▶ Required action
From the records below, pull each line that has "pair".

▶ Supplied material
################

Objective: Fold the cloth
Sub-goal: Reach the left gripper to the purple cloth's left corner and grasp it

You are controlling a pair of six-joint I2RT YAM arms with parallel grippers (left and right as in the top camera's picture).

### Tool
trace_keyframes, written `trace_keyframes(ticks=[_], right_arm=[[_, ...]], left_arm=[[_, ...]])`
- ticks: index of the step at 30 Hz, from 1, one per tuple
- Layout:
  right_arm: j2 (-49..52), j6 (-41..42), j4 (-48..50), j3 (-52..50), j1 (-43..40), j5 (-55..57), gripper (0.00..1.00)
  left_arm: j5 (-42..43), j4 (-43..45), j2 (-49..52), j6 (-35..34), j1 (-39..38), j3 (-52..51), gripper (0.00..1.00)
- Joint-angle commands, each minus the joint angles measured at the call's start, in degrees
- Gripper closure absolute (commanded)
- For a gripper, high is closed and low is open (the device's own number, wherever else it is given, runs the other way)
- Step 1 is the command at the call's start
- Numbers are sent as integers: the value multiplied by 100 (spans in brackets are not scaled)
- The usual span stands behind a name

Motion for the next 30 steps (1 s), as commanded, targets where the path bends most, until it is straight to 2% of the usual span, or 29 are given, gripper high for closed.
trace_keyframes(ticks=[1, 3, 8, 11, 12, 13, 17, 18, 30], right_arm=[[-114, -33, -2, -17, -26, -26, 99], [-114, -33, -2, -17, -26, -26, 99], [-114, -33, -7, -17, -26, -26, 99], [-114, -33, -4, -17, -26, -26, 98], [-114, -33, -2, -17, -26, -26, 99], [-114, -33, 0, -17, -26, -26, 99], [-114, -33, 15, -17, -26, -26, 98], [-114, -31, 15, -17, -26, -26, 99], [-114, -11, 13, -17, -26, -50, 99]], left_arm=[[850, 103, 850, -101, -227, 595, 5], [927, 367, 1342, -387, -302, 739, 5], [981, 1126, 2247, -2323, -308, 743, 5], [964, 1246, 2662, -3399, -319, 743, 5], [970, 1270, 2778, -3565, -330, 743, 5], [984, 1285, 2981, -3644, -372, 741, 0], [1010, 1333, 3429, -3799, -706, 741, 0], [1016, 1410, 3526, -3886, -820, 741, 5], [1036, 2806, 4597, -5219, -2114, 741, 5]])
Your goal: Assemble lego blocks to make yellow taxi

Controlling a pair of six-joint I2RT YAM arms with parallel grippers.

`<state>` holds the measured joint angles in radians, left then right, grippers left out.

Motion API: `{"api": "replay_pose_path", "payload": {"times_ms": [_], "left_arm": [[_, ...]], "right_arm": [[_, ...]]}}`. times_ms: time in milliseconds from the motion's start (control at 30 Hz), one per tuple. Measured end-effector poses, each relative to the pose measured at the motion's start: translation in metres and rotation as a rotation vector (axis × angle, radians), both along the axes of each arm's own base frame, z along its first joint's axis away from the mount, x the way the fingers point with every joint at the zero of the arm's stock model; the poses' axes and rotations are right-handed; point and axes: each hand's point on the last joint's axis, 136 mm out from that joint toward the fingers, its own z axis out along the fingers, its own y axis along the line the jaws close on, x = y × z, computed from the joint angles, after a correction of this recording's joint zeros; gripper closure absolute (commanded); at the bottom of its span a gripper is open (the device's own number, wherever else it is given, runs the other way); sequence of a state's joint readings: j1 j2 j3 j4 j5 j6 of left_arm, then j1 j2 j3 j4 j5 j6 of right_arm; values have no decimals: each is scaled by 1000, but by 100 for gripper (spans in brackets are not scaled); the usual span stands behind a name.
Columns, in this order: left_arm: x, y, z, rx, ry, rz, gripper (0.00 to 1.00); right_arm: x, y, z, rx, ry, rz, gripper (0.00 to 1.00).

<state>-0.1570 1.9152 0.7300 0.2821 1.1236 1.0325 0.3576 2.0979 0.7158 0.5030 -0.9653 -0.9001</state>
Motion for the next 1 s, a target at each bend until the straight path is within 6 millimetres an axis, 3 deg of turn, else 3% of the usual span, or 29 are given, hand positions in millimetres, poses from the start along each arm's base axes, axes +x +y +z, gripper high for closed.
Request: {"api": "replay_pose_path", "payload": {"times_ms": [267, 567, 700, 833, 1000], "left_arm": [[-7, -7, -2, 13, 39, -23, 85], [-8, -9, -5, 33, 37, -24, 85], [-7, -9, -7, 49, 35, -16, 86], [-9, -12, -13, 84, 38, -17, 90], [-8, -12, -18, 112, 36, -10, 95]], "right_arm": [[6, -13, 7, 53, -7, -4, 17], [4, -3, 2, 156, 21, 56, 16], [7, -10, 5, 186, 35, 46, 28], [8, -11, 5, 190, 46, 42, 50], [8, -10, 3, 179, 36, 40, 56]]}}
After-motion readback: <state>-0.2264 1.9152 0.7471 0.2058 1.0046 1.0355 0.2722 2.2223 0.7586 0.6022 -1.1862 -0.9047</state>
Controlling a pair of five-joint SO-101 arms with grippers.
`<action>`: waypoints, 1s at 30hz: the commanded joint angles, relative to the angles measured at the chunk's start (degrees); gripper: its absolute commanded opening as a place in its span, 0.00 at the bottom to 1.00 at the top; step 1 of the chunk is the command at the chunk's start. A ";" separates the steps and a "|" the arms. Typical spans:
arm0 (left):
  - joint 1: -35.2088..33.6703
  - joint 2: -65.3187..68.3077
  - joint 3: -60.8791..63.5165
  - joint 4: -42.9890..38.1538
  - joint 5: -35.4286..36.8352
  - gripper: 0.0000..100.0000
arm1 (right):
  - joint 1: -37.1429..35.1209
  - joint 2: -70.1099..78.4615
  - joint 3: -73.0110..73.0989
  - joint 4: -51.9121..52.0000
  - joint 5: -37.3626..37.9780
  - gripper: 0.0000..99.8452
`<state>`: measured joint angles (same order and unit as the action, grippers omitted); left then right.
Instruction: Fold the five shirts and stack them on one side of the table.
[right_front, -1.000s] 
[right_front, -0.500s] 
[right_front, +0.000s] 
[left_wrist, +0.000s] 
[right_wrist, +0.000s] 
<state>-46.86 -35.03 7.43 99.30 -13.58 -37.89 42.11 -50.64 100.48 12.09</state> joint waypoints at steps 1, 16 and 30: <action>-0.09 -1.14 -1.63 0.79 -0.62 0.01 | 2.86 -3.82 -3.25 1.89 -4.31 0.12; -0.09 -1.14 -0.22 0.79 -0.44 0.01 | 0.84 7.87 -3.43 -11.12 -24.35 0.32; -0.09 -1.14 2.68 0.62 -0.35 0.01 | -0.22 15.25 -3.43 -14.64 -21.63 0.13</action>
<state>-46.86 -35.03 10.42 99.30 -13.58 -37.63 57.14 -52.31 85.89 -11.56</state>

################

▶ Solution to this exercise
You are controlling a pair of six-joint I2RT YAM arms with parallel grippers (left and right as in the top camera's picture).
Controlling a pair of six-joint I2RT YAM arms with parallel grippers.
Controlling a pair of five-joint SO-101 arms with grippers.

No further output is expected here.